[EXERCISE OBJECTIVE] The answer is a stretch of the material below, returned exactly: the line containing "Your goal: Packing", the line containing "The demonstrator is", and all lines between.
--- START ---
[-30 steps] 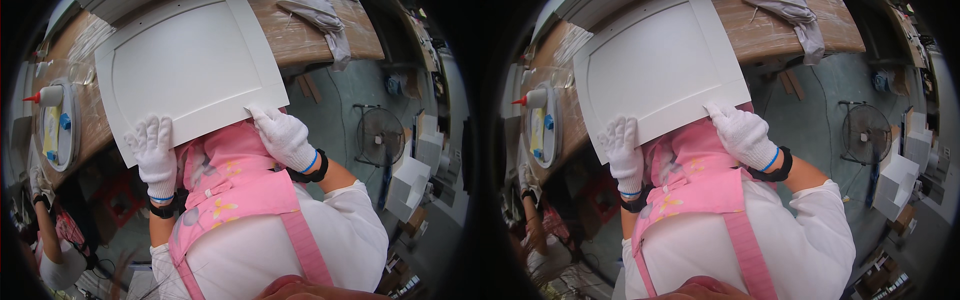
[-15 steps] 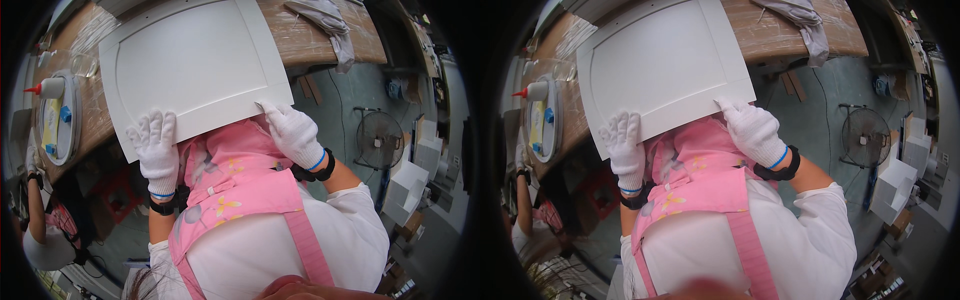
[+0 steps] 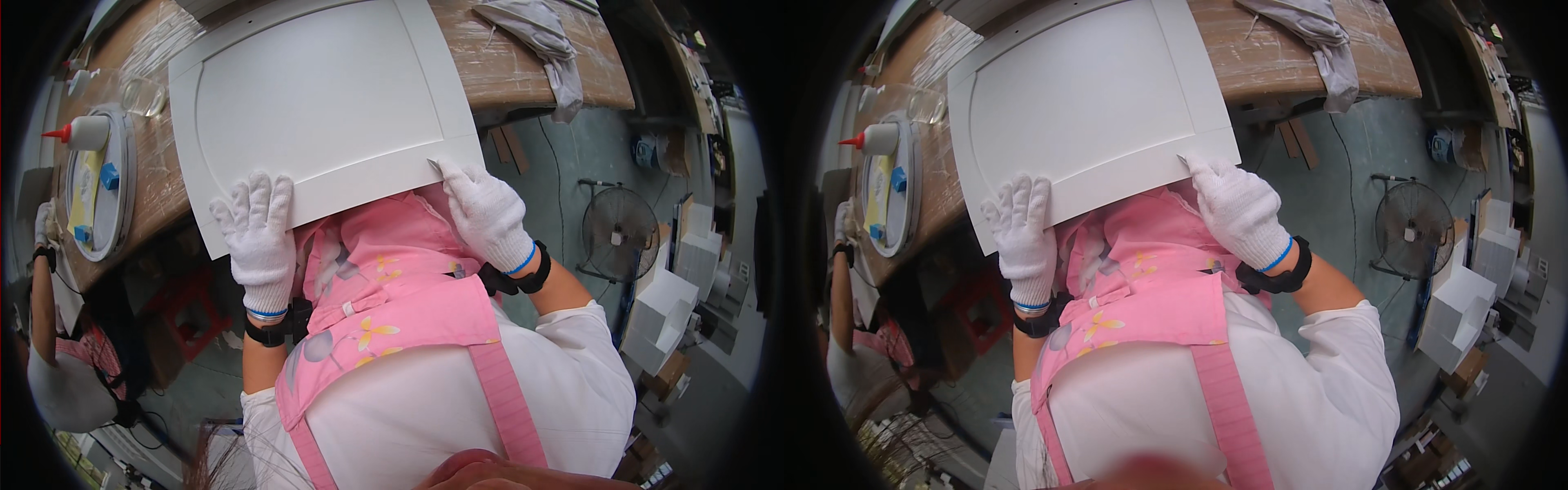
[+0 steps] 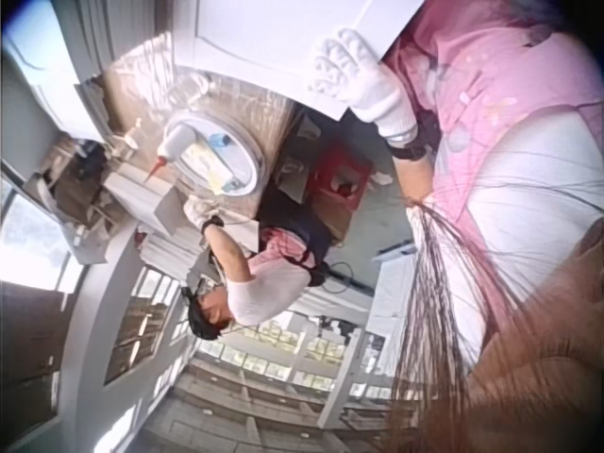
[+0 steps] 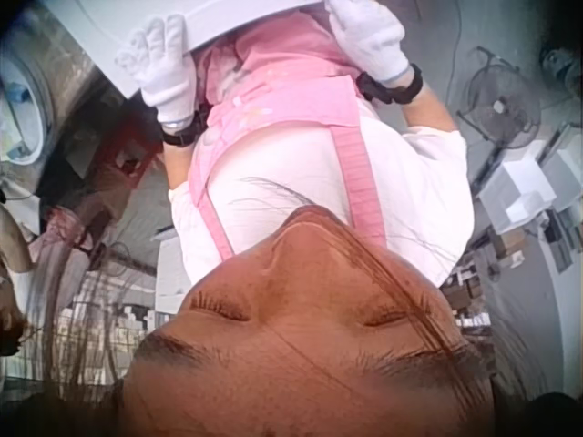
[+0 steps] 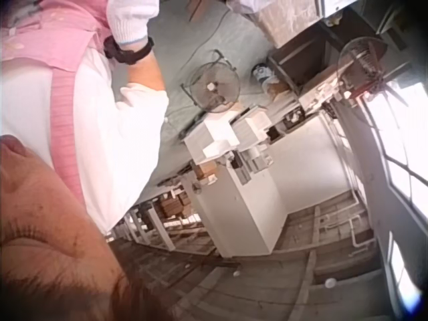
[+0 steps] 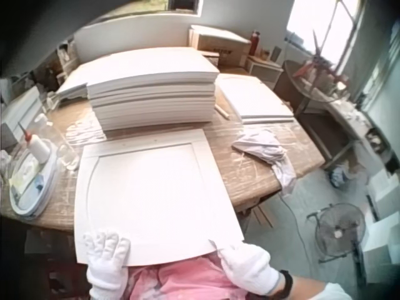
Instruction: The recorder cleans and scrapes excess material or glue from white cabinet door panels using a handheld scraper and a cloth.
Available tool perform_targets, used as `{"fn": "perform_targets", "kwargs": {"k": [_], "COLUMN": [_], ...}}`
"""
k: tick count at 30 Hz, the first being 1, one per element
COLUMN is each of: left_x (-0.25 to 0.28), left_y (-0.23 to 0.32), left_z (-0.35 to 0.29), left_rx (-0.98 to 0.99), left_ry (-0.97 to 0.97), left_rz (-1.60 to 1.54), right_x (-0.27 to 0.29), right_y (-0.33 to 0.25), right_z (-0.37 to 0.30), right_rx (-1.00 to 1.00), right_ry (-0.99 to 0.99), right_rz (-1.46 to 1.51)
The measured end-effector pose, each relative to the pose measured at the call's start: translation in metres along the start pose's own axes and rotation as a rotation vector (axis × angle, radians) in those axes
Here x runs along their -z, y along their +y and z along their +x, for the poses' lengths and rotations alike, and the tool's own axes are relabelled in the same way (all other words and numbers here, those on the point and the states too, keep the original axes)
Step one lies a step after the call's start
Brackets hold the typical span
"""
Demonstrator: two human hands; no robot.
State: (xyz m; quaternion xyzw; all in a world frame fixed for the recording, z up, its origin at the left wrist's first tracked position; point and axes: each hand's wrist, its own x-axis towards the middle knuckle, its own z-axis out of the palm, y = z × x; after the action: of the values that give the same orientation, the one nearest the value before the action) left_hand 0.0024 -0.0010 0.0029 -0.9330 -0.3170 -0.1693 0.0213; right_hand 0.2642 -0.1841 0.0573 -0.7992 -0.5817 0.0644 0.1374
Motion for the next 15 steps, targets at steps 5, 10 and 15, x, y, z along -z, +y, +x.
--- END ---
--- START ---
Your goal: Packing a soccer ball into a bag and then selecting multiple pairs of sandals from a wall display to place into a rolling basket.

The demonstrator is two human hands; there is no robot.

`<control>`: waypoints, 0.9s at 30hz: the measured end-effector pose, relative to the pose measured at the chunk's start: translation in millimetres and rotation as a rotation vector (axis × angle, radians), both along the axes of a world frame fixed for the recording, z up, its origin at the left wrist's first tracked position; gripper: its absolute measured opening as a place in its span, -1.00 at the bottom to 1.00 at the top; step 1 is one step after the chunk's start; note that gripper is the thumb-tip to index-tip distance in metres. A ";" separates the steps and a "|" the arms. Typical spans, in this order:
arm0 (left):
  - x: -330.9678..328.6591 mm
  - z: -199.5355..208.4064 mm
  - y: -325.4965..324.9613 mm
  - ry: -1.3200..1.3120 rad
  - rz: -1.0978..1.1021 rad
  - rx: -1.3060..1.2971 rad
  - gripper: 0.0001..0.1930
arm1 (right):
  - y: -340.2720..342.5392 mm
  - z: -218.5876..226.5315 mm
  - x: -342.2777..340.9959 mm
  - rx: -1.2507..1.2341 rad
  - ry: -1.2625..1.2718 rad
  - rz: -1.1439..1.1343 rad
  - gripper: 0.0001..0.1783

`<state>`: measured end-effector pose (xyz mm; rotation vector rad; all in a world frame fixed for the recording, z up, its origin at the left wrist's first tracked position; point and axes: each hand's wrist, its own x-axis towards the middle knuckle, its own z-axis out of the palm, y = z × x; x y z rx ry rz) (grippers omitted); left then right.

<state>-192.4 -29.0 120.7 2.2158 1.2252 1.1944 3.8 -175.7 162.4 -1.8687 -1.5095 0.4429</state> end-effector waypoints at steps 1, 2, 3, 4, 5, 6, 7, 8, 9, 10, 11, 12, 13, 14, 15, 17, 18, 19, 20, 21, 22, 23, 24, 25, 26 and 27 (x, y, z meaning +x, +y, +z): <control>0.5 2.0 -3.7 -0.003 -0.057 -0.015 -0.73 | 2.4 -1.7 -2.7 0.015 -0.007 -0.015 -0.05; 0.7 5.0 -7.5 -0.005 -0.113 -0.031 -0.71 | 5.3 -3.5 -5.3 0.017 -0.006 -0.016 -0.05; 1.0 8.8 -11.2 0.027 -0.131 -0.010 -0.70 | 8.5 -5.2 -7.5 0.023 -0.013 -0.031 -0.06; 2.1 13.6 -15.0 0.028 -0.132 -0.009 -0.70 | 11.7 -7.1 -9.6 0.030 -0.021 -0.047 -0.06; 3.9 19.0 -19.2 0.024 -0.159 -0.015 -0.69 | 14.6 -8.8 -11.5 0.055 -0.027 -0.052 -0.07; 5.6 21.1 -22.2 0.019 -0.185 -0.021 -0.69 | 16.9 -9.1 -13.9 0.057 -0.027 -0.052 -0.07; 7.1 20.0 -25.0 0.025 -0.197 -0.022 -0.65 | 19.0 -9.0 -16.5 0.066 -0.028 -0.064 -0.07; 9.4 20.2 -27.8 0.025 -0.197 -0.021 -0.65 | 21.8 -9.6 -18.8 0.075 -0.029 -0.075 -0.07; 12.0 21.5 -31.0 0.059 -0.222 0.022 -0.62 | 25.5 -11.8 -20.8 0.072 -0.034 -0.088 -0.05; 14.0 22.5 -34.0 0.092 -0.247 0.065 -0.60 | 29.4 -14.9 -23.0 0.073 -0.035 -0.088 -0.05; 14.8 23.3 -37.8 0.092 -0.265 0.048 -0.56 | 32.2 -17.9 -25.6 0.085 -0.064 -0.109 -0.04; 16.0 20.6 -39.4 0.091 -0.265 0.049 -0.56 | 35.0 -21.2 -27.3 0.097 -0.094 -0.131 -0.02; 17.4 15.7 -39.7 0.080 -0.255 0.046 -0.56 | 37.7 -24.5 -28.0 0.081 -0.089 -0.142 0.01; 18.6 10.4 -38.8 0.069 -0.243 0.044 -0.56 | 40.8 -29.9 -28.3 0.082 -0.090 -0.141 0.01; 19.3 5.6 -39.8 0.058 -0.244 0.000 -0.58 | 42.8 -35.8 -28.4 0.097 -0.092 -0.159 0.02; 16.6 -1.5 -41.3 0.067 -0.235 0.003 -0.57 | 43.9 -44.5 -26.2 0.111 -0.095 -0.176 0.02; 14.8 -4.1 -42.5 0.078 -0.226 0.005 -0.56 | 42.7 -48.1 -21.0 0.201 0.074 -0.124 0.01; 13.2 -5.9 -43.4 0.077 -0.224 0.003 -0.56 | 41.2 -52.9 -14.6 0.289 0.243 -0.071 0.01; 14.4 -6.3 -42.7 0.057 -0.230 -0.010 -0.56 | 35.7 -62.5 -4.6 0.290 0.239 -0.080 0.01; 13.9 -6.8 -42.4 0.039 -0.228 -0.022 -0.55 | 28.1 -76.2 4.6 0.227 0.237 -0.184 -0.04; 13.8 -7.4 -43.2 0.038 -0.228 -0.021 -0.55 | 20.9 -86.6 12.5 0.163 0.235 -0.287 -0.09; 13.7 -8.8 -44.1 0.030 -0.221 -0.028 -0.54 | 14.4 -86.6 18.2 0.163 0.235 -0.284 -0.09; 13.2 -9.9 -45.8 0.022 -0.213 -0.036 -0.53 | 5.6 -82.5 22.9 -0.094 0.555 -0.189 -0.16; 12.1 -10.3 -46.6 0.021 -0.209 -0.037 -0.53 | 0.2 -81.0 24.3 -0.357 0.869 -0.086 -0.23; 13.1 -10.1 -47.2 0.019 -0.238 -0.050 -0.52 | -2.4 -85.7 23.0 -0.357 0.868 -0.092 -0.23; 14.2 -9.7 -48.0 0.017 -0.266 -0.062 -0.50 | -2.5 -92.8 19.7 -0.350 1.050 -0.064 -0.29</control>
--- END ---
[SOLUTION TO THIS PROBLEM]
Your goal: Packing a soccer ball into a bag and then selecting multiple pairs of sandals from a wall display to place into a rolling basket.

The demonstrator is two human hands; there is no robot.

Work on this exercise has been finished.